Зайцевский Петрушка бил живого городового, того самого, который каждую минуту мог войти во двор. Мой Петрушка бил уже мертвого, несуществующего городового, и мое отношение к этому было, так сказать, ретроспективным.

Для Зайцева, как и для его зрителей, фраза текста: «Я доктор-лекарь, из-под Каменного моста аптекарь» и по форме и по содержанию была не стилизованным райком, а просто остроумной фразой, высмеивающей либо реально существовавших в его время шарлатанов, либо недоступных для таких, как он, «господских» врачей. Для меня же эта фраза была, по существу, уже только формой, и воспринимал я ее, в конце концов, эстетски.
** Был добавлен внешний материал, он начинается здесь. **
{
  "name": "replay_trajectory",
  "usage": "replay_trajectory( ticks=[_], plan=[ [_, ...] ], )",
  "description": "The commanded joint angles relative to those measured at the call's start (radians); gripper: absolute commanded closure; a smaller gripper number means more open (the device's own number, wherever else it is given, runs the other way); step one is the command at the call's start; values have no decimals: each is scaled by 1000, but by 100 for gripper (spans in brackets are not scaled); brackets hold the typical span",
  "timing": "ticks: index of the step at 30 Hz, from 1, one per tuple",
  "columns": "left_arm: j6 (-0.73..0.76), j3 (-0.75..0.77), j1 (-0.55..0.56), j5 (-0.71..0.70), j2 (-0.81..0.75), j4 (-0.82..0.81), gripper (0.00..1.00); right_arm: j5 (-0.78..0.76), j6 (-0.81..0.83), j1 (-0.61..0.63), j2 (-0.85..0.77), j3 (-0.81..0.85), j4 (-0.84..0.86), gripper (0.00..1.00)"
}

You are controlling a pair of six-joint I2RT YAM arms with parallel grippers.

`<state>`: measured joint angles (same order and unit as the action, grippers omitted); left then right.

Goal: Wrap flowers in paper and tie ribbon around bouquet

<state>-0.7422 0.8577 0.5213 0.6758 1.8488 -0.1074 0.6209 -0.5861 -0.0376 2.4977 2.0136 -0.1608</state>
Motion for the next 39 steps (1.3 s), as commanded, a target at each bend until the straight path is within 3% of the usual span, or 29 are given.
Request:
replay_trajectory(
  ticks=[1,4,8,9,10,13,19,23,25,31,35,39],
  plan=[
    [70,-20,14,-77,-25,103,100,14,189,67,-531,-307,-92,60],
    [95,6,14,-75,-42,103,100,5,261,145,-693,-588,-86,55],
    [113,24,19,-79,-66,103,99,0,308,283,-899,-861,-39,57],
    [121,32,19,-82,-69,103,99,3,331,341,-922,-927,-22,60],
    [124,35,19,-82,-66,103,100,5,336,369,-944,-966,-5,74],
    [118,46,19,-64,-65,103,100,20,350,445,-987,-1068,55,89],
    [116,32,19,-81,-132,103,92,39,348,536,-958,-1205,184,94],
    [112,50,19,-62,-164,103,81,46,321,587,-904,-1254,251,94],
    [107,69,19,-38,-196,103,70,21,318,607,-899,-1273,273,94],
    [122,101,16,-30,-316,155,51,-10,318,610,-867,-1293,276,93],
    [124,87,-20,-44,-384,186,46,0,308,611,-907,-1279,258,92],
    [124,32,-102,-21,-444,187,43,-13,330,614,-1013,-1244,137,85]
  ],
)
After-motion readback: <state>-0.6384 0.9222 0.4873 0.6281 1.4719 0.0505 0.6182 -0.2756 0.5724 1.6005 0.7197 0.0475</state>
Конечно, и я мог бы высмеять если не врачей, то, во всяком случае, некоторые категории пациентов, но я должен был найти для этого и новый сюжет и новый текст, который стал бы для меня органичен и в котором я мог бы быть искренним.

Зайцевский Петрушка бил не просто «цыгана», а прежде всего торговца, и если бы я подумал об этом, то, вероятно, должен был бы подразумевать под «цыганом» как раз того самого нэпмана, перед которым собирался выступать.

Нo я не думал и об этом. Я вообще не думал о какой-либо идее, о каком-либо смысле поведения Петрушки и, так сказать, говорил ни о чем. За это искусство мстит и бьет очень больно.

К сожалению, хоть я и ощутил боль, но не сразу понял, что вопрос, «о чем я хочу рассказать, играя тот или иной номер или ставя пьесу», – это самый первый и самый важный вопрос. Без ответа на него нельзя приниматься за работу.

В дальнейшем я еще не раз получал удары за то, что был невнимателен к этому, но вот желание кому-либо подражать пропало у меня окончательно. И в этом смысле я должен быть благодарен тому, что получил такой наглядный, хоть и жестокий урок.